Abstract

Autoinduction is a simple approach for heterologous protein expression that helps to achieve the high-level production of recombinant proteins in soluble form. In this work, we investigated if the application of an autoinduction strategy could help to optimize the production of bifunctional protein SRH-DR5-B, the DR5-specific TRAIL variant DR5-B fused to a VEGFR2-specific peptide SRHTKQRHTALH for dual antitumor and antiangiogenic activity. The protein was expressed in Escherichia coli SHuffle B T7, BL21(DE3), and BL21(DE3)pLysS strains.

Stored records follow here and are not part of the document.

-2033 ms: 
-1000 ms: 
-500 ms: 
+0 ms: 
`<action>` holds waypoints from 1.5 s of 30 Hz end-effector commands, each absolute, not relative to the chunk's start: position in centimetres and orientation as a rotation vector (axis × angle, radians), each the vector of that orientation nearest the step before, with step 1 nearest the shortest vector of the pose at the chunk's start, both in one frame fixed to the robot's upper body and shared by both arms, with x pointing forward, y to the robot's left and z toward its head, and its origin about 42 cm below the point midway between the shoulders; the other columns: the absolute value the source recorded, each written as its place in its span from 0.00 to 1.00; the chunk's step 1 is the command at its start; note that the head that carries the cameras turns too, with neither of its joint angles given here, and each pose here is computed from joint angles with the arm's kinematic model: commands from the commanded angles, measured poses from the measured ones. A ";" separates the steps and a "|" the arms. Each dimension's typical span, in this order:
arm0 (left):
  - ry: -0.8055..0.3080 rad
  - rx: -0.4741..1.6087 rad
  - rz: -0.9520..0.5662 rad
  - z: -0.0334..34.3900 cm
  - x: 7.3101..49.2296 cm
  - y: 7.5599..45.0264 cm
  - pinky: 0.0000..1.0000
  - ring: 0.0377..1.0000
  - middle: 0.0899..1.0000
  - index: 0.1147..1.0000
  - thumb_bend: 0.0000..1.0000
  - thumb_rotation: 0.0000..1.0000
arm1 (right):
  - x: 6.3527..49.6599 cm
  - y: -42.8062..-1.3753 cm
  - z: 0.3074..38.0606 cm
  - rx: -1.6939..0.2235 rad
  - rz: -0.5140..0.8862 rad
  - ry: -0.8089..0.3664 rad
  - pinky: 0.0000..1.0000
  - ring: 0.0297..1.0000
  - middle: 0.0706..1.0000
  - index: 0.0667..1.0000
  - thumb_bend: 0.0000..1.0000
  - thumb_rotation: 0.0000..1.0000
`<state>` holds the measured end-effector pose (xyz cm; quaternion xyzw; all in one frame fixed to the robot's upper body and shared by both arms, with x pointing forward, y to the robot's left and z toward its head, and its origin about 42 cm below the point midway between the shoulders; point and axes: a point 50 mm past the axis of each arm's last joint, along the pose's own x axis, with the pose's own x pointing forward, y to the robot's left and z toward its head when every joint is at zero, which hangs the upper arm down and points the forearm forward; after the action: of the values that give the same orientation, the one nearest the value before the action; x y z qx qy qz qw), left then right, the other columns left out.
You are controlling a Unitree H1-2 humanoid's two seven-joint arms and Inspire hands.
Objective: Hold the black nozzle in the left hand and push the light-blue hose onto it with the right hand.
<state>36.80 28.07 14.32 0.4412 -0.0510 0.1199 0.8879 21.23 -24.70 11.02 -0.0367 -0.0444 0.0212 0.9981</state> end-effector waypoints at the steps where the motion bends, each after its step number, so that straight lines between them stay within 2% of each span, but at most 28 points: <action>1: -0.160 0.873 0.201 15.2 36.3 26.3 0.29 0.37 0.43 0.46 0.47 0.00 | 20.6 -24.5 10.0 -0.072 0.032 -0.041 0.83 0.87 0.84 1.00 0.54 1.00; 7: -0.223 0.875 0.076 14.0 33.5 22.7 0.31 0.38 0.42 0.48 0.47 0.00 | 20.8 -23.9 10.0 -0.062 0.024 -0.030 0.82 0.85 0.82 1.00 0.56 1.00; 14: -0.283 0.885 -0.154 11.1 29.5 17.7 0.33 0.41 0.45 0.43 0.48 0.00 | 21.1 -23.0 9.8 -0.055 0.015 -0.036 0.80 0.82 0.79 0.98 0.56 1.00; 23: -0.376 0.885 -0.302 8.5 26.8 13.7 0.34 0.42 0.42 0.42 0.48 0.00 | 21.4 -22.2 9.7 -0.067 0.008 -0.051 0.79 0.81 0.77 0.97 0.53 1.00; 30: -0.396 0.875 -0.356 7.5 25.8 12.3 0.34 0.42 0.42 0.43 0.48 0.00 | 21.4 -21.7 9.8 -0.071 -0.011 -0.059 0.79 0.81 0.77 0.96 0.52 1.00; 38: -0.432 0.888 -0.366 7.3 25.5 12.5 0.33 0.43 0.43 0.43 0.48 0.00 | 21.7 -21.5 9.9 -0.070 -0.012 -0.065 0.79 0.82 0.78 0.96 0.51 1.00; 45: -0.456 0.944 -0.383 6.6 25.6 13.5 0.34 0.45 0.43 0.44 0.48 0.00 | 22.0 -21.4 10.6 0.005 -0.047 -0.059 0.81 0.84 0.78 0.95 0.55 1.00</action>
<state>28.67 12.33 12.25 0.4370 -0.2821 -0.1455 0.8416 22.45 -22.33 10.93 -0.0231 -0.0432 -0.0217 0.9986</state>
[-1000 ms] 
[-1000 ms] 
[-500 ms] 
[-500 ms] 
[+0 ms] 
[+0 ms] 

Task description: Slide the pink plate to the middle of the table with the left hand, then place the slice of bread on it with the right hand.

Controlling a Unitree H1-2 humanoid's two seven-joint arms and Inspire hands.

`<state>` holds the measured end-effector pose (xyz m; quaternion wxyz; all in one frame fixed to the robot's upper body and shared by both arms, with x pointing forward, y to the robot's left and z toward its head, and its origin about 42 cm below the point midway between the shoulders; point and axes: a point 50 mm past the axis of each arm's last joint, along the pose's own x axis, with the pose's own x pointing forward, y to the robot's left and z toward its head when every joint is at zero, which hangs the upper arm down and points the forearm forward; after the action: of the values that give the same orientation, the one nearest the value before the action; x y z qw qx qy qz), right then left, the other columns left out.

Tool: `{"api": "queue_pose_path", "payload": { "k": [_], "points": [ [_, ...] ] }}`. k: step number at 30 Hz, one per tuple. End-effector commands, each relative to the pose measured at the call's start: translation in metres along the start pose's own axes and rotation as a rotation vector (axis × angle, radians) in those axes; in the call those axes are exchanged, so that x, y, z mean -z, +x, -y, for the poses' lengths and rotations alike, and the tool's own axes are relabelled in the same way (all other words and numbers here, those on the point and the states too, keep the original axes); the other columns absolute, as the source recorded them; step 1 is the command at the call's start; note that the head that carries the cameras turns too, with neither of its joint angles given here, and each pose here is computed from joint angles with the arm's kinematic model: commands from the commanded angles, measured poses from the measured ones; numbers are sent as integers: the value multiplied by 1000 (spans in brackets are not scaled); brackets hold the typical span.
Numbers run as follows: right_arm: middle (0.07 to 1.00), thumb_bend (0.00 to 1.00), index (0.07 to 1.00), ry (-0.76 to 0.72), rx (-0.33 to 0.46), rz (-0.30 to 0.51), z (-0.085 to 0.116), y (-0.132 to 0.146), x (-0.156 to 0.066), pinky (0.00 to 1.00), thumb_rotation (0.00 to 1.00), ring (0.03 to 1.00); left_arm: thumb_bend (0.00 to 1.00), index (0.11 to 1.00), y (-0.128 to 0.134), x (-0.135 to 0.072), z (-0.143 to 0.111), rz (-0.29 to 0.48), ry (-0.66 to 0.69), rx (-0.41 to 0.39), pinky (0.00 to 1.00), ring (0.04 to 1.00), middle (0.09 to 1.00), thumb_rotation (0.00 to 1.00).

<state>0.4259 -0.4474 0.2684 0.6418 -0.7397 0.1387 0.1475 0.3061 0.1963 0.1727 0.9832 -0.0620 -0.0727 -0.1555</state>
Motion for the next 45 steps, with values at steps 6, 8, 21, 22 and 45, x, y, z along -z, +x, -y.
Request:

By IPTG induction, the highest expression level was in SHuffle B T7, while by autoinduction, the similar expression level was achieved in BL21(DE3)pLysS. However, in SHuffle B T7, only 45% of IPTG-induced SRH-DR5-B was expressed in soluble form, in contrast to 75% autoinduced in BL21(DE3)pLysS. The yield of purified SRH-DR5-B protein expressed by autoinduction in BL21(DE3)pLysS was 28 ± 4.5mg per 200ml of cell culture, which was 1.4times higher than the yield from IPTG-induced SHuffle B T7. Regardless of the production method, SRH-DR5-B was equally cytotoxic to BxPC-3 human tumor cells expressing DR5 and VEGFR2 receptors. Thus, the production of SRH-DR5-B by autoinduction in the E. coli BL21(DE3)pLysS strain is an efficient, technologically simple, and economical technique that allows to obtain a large amount of active protein from the cytoplasmic cell fraction. Our work demonstrates that the strategy of induction of protein expression is no less important than the strain selection.